### What needs to be done
Check each line of the listing for the word "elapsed" and report the ones that have it.

### Provided information
-=-=-=-=-
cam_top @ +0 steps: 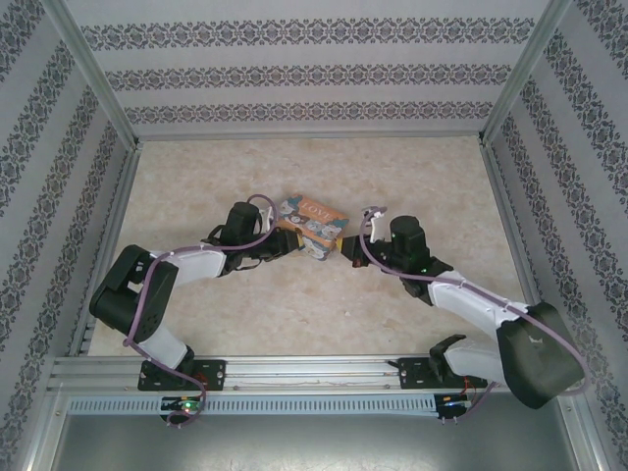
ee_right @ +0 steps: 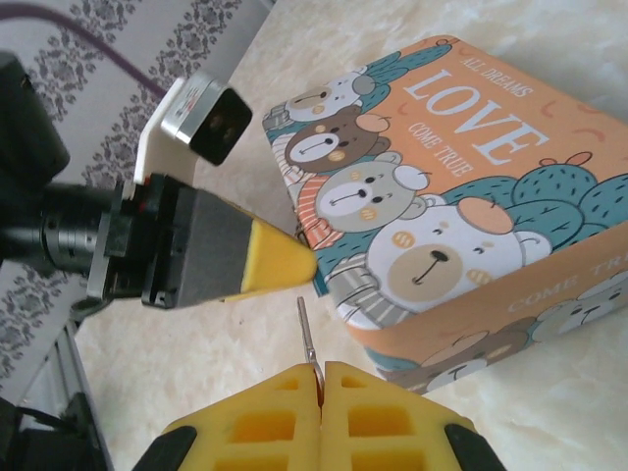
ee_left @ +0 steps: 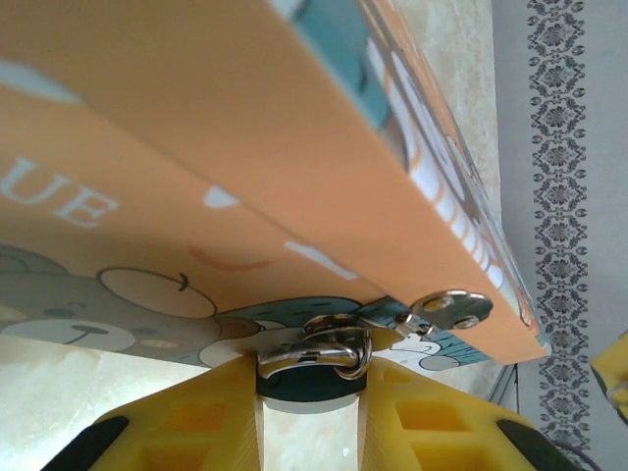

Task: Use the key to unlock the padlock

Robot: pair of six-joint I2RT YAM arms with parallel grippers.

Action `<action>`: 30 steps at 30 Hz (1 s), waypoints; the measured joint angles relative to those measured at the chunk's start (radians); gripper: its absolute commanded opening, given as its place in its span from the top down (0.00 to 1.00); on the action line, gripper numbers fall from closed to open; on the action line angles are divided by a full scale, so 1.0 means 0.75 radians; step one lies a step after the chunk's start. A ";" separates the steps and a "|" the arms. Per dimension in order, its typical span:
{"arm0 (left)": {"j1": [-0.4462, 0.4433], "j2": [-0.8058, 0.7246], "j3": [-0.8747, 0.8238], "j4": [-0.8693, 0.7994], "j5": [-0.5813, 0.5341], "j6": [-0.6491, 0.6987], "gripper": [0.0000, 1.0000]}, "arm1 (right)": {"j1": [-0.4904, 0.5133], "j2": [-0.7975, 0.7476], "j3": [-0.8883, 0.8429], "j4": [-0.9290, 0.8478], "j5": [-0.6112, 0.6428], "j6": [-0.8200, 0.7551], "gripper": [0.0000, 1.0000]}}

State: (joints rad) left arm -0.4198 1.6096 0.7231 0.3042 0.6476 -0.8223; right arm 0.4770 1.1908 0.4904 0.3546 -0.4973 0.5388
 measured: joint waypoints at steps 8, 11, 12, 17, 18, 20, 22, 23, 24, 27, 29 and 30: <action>-0.003 -0.014 0.014 -0.038 -0.001 -0.101 0.75 | 0.141 -0.045 -0.032 -0.055 0.143 -0.146 1.00; -0.014 -0.016 0.014 -0.037 -0.001 -0.138 0.75 | 0.192 -0.046 -0.043 -0.056 0.197 -0.202 1.00; -0.017 -0.016 0.014 -0.037 -0.001 -0.150 0.76 | 0.206 -0.046 -0.048 -0.054 0.212 -0.217 1.00; -0.026 -0.016 0.014 -0.036 -0.005 -0.205 0.76 | 0.285 -0.043 -0.074 -0.043 0.295 -0.302 1.00; -0.026 -0.016 0.014 -0.036 -0.005 -0.211 0.76 | 0.297 -0.039 -0.076 -0.039 0.307 -0.312 1.00; -0.027 -0.016 0.014 -0.035 -0.005 -0.227 0.76 | 0.322 -0.019 -0.076 -0.027 0.336 -0.341 1.00; -0.031 -0.016 0.014 -0.032 -0.007 -0.239 0.76 | 0.342 0.007 -0.077 -0.009 0.361 -0.363 1.00; -0.035 -0.016 0.014 -0.027 -0.010 -0.247 0.76 | 0.349 0.023 -0.077 0.000 0.371 -0.374 1.00; -0.039 -0.016 0.014 -0.024 -0.012 -0.253 0.76 | 0.357 0.037 -0.077 0.007 0.383 -0.380 1.00; -0.050 -0.016 0.014 -0.002 -0.019 -0.279 0.77 | 0.372 0.083 -0.077 0.040 0.418 -0.407 1.00; -0.055 -0.016 0.014 0.016 -0.021 -0.293 0.77 | 0.383 0.111 -0.078 0.065 0.439 -0.420 1.00; -0.058 -0.016 0.014 0.024 -0.024 -0.303 0.77 | 0.390 0.124 -0.077 0.074 0.450 -0.427 1.00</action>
State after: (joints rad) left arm -0.4633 1.5978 0.7338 0.3222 0.6296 -1.0492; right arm 0.7692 1.2835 0.4324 0.4103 -0.1600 0.2188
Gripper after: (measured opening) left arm 0.228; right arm 0.048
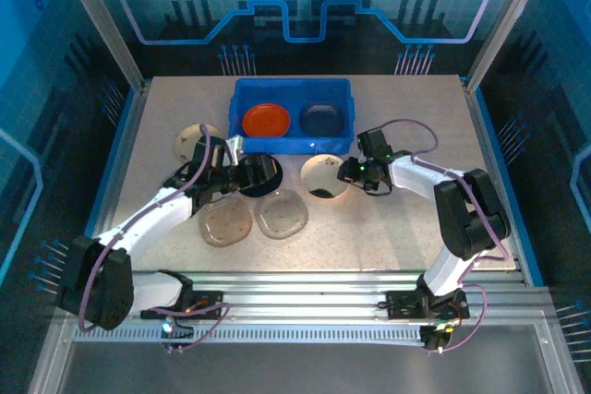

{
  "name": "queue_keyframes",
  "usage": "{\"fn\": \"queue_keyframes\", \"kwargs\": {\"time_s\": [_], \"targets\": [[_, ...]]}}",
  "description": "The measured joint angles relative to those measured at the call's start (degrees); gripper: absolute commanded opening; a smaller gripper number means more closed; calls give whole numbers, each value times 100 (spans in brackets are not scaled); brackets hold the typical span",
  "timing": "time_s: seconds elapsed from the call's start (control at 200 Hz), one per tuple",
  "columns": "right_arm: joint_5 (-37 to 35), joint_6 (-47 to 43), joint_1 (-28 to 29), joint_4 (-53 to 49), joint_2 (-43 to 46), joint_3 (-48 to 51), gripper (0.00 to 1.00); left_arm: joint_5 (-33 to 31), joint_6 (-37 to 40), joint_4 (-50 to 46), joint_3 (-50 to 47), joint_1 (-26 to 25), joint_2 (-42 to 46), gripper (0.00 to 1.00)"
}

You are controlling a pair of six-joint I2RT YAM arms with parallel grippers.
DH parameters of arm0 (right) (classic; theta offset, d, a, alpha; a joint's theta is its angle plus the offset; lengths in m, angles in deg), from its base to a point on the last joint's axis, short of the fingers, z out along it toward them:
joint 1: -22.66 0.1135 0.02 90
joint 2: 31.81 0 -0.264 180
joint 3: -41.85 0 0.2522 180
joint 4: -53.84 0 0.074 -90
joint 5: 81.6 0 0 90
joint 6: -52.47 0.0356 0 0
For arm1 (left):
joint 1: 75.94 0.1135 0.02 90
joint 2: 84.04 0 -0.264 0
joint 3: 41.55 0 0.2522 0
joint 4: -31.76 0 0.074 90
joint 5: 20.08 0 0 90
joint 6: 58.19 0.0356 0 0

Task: Place the plates into the plastic bin on the countertop

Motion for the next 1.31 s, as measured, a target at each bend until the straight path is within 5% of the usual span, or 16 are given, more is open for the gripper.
{"fn": "queue_keyframes", "kwargs": {"time_s": [0.6,0.941,1.306], "targets": [[175,190,-4,260,-398,17,27,2,0,103,4,0,-157,92],[595,455,-214,763,-424,291,0,9,-2,107,15,0,-278,91],[826,492,-365,938,212,839,0,87,-2,129,188,-13,-339,88]]}}
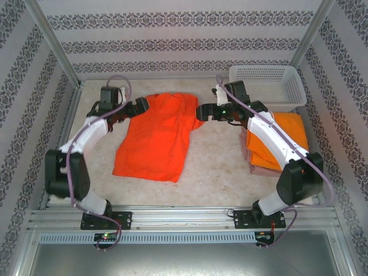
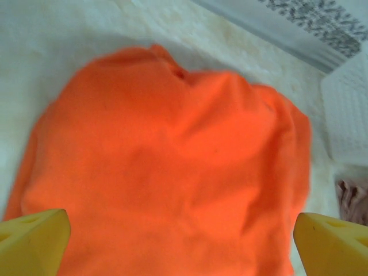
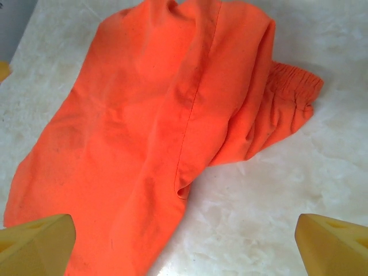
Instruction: Fold and stack the shorts
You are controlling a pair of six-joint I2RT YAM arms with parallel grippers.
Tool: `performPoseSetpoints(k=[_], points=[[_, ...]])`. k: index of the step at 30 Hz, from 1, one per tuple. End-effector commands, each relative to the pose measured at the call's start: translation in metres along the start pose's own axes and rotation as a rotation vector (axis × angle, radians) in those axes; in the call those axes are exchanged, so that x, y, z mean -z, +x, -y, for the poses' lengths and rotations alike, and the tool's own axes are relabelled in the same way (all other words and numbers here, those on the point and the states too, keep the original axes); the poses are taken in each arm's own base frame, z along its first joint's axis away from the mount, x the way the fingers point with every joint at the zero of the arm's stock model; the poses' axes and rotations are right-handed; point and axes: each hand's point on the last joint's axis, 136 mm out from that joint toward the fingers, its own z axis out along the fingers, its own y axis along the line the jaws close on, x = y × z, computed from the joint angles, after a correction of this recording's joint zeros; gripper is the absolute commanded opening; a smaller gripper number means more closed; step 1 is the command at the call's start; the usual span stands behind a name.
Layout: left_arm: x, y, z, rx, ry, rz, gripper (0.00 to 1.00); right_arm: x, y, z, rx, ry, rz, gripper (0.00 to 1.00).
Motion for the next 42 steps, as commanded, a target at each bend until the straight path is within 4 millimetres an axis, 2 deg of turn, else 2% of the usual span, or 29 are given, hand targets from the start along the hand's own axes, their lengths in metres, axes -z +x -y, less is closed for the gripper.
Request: performPoseSetpoints(k=[1,5,10,14,20,21,22,24,26,28,29,30,33,35,38,40,42], points=[[-0.026,-0.004,-0.011,-0.062,-0.015,-0.110,1.00,0.022,-0.003,0.004,-0.005,0.023,0.087,0.98],[-0.060,-0.027,-0.025,-0.113,-0.075,-0.133,1.00,0.032,0.017,0.016,-0.043,0.050,0.095,0.98],[-0.099,-0.032,-0.032,-0.143,-0.071,-0.223,0.99,0.038,0.037,0.032,-0.091,0.073,0.095,0.98],[-0.124,-0.025,-0.042,-0.160,-0.105,-0.290,0.98,0.040,0.044,0.040,-0.122,0.081,0.095,0.98],[-0.154,0.001,-0.038,-0.177,-0.098,-0.377,0.85,0.039,0.046,0.043,-0.142,0.080,0.098,0.98],[-0.157,0.005,-0.036,-0.181,-0.097,-0.384,0.81,0.038,0.047,0.044,-0.145,0.081,0.096,0.98],[-0.161,0.009,-0.035,-0.182,-0.093,-0.392,0.73,0.037,0.047,0.044,-0.147,0.079,0.093,0.98],[-0.164,0.011,-0.032,-0.171,-0.076,-0.394,0.50,0.036,0.048,0.044,-0.152,0.073,0.087,0.98],[-0.161,0.004,-0.026,-0.169,-0.064,-0.379,0.22,0.035,0.049,0.044,-0.154,0.070,0.084,0.98],[-0.153,-0.011,-0.018,-0.190,-0.065,-0.340,0.05,0.034,0.050,0.045,-0.155,0.075,0.083,0.98],[-0.145,-0.023,-0.012,-0.210,-0.070,-0.308,0.00,0.034,0.050,0.046,-0.157,0.078,0.086,0.98],[-0.137,-0.036,-0.006,-0.229,-0.075,-0.275,0.00,0.034,0.050,0.047,-0.159,0.080,0.087,0.98],[-0.098,-0.091,0.021,-0.287,-0.087,-0.129,0.00,0.033,0.047,0.047,-0.164,0.076,0.094,0.98],[-0.061,-0.133,0.046,-0.324,-0.089,0.004,0.00,0.032,0.043,0.047,-0.165,0.071,0.101,0.98],[-0.004,-0.184,0.086,-0.370,-0.064,0.209,0.00,0.033,0.034,0.047,-0.167,0.064,0.115,0.98],[0.033,-0.205,0.114,-0.401,-0.022,0.321,0.00,0.037,0.026,0.048,-0.170,0.061,0.134,0.98],[0.064,-0.212,0.145,-0.450,0.021,0.393,0.00,0.043,0.016,0.051,-0.179,0.062,0.164,0.98]])
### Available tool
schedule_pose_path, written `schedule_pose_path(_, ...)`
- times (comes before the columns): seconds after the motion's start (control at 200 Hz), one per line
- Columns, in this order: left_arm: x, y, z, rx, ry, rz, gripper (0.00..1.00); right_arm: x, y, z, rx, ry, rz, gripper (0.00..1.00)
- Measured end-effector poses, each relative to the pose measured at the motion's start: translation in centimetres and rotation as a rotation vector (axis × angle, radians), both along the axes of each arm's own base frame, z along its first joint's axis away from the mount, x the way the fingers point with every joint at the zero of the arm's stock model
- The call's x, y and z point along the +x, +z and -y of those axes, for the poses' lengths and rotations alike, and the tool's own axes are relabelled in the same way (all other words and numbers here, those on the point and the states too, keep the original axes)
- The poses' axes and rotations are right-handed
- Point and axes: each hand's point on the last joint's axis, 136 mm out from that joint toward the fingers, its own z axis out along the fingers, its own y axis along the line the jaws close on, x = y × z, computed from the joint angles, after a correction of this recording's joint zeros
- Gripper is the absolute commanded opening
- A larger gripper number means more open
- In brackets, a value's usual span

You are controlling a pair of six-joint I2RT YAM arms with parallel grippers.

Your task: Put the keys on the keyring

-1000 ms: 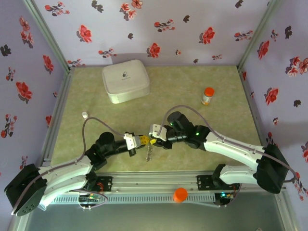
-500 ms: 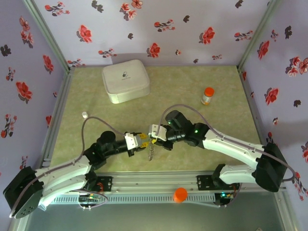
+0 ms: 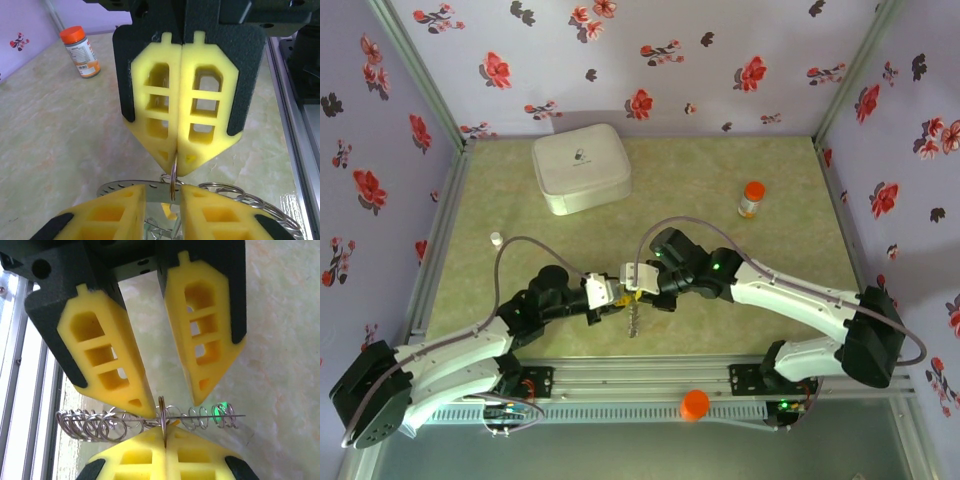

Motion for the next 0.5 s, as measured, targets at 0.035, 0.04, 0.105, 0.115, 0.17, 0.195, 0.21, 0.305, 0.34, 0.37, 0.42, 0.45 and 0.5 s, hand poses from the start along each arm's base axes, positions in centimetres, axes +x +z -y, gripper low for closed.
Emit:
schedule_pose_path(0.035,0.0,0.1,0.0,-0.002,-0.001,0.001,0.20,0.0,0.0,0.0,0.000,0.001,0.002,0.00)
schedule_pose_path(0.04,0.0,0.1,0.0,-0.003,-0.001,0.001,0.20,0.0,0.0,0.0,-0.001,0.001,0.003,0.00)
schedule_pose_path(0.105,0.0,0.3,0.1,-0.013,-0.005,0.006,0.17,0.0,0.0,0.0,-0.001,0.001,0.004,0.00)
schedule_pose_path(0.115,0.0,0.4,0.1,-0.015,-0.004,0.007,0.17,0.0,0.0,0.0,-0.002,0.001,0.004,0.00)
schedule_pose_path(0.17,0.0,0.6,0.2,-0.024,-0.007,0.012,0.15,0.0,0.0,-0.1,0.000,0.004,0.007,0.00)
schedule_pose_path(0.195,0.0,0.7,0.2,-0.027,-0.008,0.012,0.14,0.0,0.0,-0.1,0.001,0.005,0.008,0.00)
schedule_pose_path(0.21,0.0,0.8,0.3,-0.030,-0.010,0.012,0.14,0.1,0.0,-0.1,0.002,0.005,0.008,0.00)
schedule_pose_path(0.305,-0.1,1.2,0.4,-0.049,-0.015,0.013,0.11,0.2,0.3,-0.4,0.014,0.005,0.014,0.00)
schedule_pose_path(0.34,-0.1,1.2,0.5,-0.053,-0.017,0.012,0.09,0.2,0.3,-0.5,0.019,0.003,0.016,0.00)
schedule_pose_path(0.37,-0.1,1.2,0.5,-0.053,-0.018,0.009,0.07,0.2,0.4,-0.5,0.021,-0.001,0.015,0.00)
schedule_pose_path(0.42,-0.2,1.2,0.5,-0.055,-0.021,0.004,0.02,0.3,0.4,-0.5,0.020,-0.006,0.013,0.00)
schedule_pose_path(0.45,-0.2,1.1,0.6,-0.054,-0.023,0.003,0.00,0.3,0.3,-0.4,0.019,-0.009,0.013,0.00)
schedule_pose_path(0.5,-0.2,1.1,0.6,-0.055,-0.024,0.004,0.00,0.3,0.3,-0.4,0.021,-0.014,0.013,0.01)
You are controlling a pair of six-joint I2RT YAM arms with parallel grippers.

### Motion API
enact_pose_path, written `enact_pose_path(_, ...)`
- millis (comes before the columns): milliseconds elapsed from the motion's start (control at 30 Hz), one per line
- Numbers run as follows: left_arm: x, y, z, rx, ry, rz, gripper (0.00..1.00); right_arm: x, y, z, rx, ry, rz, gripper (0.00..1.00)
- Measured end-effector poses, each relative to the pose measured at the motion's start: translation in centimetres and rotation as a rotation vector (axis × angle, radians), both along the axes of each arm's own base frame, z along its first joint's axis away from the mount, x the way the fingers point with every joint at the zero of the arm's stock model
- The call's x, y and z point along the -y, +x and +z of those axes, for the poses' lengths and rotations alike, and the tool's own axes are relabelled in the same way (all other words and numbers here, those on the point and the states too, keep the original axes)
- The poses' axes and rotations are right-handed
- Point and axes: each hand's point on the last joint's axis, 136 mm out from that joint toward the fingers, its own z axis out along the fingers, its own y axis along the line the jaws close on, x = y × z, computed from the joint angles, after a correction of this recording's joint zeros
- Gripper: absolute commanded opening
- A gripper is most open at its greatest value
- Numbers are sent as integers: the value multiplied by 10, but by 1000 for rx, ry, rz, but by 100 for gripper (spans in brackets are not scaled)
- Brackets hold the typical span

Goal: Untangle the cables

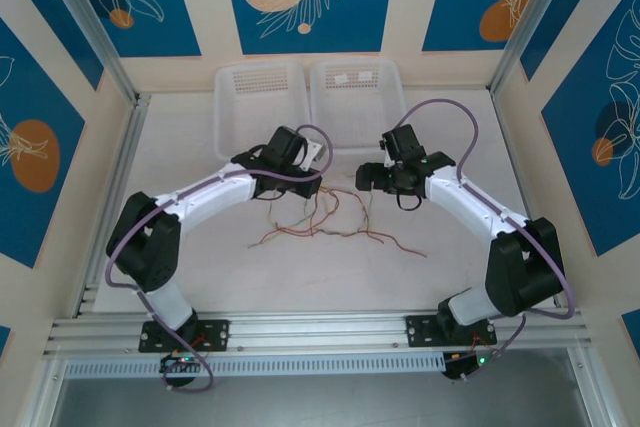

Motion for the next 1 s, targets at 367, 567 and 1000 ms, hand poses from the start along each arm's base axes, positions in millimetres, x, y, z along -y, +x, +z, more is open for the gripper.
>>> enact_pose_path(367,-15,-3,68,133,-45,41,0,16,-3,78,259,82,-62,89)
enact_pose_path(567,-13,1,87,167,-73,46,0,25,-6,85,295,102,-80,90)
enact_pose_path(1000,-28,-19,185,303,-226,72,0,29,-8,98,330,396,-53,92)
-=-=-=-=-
### Your response
  "timing": "time_s: seconds elapsed from the call's start (control at 200 Hz), one per tuple",
- millis (comes before the columns): milliseconds elapsed from the motion's start (control at 30 Hz), one per line

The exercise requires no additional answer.